Experts say the winter beehive losses were twice as severe as normal, the report in daily Süddeutsche Zeitung said.
Manfred Hederer, head of the German Professional Beekeepers Federation, said he had lost about 20 percent of his own bee stocks during the winter in the Ammersee region of Bavaria.
“In many hives, nothing was moving – all the bees were dead and the ground was strewn with bodies,'' he said.
Nearly one in four beehives did not survive the winter, according to a survey taken by Ruhr University Bochum.
Some 60,000 bee colonies were lost according to a survey of 3,600 apiarists, with the problem particularly acute in southern Germany. This means the national a death toll was up to 200,000 beehives for the winter, the paper said.
The main cause appears to be parasitic mite called the "Varroa destructor," which feeds on the insects' blood and carries disease.
The problem could have a major impact for the rural economy in the south, where bees are the most important producers after beef cattle and pigs. They are also vital for pollination – meaning the destruction of bee colonies could have a dramatic effect on the productivity of crops.

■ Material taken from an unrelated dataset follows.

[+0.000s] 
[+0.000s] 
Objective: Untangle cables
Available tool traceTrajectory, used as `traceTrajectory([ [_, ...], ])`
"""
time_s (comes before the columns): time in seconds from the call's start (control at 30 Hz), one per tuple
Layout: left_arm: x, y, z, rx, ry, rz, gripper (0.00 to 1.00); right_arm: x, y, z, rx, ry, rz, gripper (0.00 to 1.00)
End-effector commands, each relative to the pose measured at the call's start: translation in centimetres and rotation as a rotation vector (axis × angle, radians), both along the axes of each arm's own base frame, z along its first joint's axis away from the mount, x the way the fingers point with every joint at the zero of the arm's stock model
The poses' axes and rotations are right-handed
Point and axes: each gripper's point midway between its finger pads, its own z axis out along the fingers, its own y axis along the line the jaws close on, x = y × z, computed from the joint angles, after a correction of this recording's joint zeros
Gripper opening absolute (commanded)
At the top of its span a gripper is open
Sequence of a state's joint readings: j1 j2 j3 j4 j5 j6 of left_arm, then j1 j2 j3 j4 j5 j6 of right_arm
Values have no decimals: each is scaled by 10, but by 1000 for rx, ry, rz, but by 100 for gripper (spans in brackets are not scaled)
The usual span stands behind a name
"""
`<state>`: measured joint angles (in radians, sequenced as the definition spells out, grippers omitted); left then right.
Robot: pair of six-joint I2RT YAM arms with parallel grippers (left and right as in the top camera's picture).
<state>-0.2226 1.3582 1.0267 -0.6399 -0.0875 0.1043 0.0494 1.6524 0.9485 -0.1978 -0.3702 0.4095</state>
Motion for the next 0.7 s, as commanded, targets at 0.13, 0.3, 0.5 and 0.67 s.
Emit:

“The problem years are becoming more frequent, and are affecting greater areas,” said Peter Rosenkranz, who heads the State Bee Institute at the University of Hohenheim. “It should be added that the colonies that survive are weaker than normal.”
One possible explanation for the rise in the Varroa parasite could be the early start to spring last year, which gave the parasite more time to establish itself in the warmer months.
On top of this, the common practice of monoculture cropping – the planting of just one kind of crop – means the bees are less able to find nectar upon which to feed.
“The bees are suffering a food shortage,” Hederer said.